| What the task asks |
Wherever the word "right" occurs in the listing, copy the whole line.

======== Source material ========

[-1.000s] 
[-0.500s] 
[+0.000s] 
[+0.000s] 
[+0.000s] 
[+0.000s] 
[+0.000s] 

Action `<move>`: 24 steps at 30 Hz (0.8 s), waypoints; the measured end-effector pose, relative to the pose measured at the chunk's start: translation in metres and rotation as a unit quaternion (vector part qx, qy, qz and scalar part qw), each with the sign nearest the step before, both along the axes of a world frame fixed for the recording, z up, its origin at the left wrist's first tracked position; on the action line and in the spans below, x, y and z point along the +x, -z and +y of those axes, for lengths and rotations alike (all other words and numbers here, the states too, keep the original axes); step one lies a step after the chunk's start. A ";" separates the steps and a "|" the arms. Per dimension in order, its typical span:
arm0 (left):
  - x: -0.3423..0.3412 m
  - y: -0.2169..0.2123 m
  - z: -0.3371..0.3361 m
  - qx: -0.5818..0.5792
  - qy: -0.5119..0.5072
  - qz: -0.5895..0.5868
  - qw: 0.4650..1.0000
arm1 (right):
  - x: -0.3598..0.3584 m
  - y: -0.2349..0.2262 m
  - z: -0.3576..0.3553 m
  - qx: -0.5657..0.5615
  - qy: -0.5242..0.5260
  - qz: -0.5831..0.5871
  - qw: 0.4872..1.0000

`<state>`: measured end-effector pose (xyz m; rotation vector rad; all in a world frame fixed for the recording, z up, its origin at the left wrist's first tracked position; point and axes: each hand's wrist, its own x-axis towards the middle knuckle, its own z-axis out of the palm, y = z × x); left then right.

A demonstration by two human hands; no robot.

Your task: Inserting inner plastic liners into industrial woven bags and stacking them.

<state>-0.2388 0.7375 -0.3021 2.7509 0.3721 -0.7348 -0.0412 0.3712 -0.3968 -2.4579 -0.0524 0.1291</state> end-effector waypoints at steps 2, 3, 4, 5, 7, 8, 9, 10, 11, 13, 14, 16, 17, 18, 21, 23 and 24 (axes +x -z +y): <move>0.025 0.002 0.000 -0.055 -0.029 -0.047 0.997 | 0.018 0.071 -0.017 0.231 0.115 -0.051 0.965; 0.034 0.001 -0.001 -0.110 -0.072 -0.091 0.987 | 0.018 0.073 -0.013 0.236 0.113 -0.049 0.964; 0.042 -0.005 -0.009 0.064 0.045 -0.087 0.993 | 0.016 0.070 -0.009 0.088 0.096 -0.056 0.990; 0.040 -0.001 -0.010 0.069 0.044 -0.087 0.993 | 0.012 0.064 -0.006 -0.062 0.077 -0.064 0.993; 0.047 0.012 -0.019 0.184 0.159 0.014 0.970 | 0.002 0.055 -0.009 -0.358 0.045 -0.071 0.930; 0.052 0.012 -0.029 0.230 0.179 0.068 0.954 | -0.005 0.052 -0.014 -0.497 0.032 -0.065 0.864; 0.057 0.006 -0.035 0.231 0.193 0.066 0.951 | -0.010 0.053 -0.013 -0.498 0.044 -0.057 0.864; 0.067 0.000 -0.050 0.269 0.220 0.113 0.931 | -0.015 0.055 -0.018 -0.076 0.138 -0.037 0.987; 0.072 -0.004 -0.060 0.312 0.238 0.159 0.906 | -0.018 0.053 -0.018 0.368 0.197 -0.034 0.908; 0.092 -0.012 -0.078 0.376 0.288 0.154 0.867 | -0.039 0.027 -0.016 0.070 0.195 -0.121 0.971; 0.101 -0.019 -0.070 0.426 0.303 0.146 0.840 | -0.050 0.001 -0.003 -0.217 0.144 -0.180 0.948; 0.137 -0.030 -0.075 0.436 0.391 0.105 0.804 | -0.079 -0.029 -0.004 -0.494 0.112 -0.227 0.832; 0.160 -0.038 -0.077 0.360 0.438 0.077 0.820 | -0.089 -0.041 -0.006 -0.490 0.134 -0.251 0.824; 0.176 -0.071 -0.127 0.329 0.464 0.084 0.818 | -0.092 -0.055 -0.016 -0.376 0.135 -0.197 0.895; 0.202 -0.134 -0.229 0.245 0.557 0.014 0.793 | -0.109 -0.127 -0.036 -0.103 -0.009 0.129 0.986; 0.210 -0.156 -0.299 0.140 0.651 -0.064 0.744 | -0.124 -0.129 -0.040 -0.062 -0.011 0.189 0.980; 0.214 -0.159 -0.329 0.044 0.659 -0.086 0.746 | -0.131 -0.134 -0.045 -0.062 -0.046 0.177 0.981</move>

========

| Answer to this exercise |
arm1 (right):
`<state>`: measured end-effector pose (xyz m; rotation vector rad; all in a world frame fixed for the recording, z up, its origin at the left wrist's first tracked position; point and axes: each hand's wrist, its own x-axis towards the middle knuckle, its own z-axis out of the palm, y = z × x); left then right.

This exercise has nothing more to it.